Two evening events had bloggers buzzing and twittering (as in www.twitter.com and you can follow me: “momcentral”): the first night, a wine tasting led by Ted Allen. This guy is even more down to earth, charismatic and winningly smart in person than he is on all the Food Network shows he hosts and serves as a judge on. I think he wowed every woman in that room with his wit and sanguine take on his rise to TV stardom, starting with Queer Eye for the Straight Guy.

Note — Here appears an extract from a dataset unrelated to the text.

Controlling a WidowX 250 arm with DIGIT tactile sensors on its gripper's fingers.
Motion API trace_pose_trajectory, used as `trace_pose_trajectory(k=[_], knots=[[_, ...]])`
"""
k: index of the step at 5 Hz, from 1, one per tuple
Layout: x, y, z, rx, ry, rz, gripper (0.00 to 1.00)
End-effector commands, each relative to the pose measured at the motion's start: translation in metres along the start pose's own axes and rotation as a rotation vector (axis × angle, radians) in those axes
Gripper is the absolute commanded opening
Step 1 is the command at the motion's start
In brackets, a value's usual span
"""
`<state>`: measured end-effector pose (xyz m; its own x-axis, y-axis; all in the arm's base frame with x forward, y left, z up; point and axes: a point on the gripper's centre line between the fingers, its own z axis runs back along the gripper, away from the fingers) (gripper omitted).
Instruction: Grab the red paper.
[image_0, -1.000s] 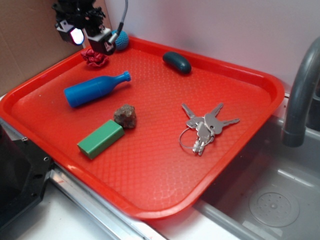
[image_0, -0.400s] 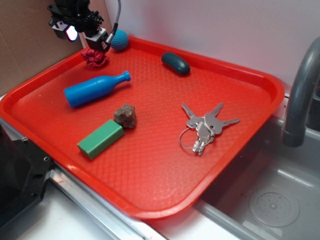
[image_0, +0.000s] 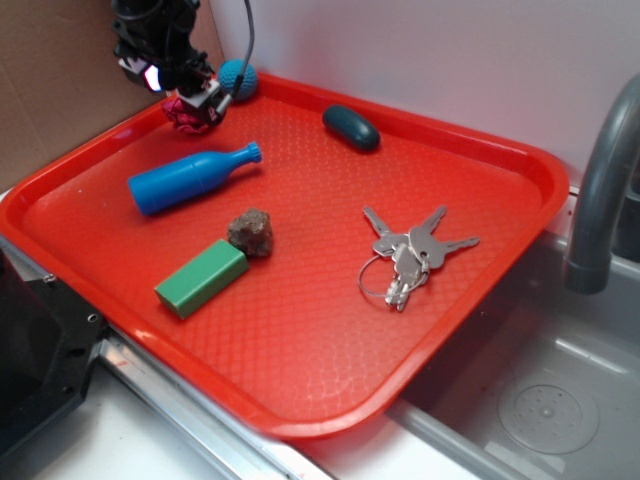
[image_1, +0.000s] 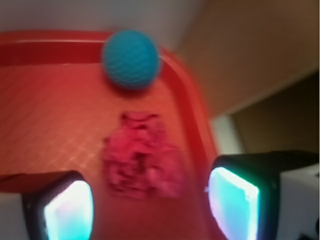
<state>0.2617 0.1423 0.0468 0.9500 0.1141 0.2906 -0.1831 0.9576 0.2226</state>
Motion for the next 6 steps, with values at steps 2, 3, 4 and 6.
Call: trace_pose_trajectory(k=[2,3,4,6], knots=[[0.009,0.013,-0.018,0.002,-0.088,0.022,0.0],[0.005,0.013,-0.016,-0.008,-0.097,0.018,0.0],[0.001,0.009,-0.005,-0.019,-0.089,-0.003,0.0],[0.0,-0.016,0.07,-0.074,-0.053,0.067,0.0]])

The second night, we had dinner out which started by an event hosted by Nintendo, and featured the latest Wii products, including a soon-to-be launched Wii fit, which had me mesmerized. It involves a platform you stand on that can sense ever last movement you make, and leads you through everything from downhill ski racing to increasingly advanced yoga classes. This has got to be the ultimate in Mom’s workout at home, and suddenly I found myself wondering why the heck we had a Playstation for our kids! I have got to try this new product out!
With a Camp Baby event wrap-up that included a product giveaway bonanza from J & J’s latest baby care products to Neutrogena to K-Y gel to Splenda (is there anything this company does not make?), we bloggers happily piled into the free car service provided by GM showcasing their latest cars, and marveling at corporate America coming a’courting.
What has stayed with me the longest has first been the depth of passion of Mom bloggers as a group: our candor, intelligence, desire for full disclosure and transparency, and tempered (and sometimes wildly spontaneous) cynicism. Secondly, was the ultimate triumph of this terrific event hosted by J & J: who like courageous corporate Viking explorers navigated the treacherous social media waters to discover a wondrous new Mom bloggers’ world.